Stored data »
◇ ◇ ◇ ◇ ◇ ◇ ◇
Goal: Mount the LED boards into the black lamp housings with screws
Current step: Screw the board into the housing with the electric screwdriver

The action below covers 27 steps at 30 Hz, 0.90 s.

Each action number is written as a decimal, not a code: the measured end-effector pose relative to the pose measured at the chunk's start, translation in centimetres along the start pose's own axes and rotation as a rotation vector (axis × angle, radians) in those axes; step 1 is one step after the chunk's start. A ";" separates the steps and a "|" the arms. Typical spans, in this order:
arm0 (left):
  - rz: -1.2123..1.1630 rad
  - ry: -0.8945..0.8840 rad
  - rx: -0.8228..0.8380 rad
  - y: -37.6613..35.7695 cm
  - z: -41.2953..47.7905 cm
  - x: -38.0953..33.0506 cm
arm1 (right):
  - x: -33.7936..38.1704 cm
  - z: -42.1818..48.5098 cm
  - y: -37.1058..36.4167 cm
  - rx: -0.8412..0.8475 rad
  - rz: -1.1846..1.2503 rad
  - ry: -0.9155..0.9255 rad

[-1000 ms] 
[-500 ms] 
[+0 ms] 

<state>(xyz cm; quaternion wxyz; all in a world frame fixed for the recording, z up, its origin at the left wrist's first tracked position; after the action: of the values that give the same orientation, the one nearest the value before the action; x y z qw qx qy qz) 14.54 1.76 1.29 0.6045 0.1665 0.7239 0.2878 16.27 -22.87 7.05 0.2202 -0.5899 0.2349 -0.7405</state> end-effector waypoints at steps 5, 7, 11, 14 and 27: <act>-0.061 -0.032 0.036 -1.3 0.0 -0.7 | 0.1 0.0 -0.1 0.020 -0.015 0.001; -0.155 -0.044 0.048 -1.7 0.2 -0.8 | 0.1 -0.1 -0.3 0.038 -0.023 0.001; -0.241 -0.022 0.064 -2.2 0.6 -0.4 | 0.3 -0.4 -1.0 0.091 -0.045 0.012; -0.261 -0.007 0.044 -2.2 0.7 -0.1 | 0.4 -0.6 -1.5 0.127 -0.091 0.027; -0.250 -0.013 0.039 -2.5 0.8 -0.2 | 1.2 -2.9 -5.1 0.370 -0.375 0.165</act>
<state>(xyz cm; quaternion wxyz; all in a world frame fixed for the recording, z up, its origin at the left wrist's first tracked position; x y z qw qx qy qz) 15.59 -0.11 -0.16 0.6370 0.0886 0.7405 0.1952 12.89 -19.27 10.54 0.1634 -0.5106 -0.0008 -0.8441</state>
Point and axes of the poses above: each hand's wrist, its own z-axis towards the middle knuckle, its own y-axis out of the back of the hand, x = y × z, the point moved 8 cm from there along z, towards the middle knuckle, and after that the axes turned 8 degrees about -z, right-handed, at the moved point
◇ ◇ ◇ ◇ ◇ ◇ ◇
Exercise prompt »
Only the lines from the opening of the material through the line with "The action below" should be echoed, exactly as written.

Problem solution »
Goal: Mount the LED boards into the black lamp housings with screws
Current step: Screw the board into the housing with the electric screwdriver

The action below covers 27 steps at 30 Hz, 0.90 s.

The response is now complete.